**What is being asked**.
Nothing outside the range is wanted. Repeat exactly the lines below from the one with "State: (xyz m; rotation" through the one with "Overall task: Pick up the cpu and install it".

============================================================

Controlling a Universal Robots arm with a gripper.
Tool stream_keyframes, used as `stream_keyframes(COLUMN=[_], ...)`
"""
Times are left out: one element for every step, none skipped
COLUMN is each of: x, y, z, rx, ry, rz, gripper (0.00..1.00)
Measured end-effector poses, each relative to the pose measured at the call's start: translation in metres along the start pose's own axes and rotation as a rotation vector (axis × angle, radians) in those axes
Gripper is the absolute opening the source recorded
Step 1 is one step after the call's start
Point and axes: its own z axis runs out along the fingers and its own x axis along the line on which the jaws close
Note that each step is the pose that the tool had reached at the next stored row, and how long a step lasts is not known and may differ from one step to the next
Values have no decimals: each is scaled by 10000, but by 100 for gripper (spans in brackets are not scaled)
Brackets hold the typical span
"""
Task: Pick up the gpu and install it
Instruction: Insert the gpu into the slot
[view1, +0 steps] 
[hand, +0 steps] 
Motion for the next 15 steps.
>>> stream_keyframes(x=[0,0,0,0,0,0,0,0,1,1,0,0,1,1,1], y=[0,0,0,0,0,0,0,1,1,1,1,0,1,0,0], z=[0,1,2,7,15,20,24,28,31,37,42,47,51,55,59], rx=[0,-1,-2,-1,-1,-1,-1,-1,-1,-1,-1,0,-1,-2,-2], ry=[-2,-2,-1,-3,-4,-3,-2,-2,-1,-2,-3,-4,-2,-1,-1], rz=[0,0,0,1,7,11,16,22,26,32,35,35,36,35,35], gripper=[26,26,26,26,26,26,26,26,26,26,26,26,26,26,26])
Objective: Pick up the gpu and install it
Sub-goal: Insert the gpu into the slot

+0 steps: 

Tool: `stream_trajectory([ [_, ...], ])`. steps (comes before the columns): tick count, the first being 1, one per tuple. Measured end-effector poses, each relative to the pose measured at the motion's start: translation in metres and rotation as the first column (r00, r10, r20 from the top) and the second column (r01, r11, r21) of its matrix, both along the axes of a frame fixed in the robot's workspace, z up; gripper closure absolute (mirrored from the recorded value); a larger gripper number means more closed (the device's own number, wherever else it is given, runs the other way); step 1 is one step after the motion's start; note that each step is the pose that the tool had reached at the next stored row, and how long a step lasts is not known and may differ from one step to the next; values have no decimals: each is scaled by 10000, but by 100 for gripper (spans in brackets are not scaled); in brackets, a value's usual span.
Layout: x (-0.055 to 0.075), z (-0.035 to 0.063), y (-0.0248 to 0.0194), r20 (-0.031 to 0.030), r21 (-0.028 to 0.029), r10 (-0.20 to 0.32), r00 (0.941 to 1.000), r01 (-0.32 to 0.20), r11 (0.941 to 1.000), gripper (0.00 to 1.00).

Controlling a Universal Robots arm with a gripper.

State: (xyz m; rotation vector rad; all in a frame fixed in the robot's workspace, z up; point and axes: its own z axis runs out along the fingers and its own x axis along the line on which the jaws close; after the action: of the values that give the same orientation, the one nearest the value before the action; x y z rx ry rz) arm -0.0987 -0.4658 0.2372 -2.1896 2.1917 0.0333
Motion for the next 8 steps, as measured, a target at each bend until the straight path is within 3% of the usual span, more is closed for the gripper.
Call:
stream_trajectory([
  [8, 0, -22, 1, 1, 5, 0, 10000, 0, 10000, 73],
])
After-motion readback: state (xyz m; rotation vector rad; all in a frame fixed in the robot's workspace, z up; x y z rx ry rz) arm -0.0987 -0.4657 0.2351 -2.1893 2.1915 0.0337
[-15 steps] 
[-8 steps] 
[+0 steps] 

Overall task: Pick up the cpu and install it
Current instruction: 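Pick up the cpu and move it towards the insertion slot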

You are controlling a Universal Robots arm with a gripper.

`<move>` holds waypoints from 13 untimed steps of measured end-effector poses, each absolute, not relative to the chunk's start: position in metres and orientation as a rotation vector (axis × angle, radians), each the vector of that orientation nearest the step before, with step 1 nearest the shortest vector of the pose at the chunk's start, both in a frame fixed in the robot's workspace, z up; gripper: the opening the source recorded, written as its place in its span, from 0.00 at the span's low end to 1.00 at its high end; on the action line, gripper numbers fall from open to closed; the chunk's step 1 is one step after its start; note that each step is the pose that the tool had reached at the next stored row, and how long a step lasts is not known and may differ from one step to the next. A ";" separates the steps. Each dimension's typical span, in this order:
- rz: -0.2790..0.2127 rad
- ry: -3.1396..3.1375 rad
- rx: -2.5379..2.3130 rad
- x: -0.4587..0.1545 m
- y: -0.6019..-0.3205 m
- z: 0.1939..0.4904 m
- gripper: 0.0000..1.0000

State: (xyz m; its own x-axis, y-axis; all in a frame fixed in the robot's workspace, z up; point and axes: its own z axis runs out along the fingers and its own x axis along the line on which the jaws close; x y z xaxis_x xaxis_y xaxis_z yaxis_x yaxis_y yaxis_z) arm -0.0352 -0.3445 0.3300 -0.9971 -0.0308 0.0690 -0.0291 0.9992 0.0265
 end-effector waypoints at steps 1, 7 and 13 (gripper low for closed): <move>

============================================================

**Written response**.
State: (xyz m; rotation vector rad; all in a frame fixed in the robot's workspace, z up; point and axes: its own z axis runs out along the fingers and its own x axis along the line on which the jaws close; after the action: of the values that give the same orientation, the one nearest the value before the action; x y z rx ry rz) arm -0.0987 -0.4658 0.2372 -2.1896 2.1917 0.0333
Motion for the next 8 steps, as measured, a target at each bend until the straight path is within 3% of the usual span, more is closed for the gripper.
Call:
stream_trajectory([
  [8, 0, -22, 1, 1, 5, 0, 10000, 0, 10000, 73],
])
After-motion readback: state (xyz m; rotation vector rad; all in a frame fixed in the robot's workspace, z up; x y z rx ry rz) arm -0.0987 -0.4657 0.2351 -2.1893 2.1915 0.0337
[-15 steps] 
[-8 steps] 
[+0 steps] 

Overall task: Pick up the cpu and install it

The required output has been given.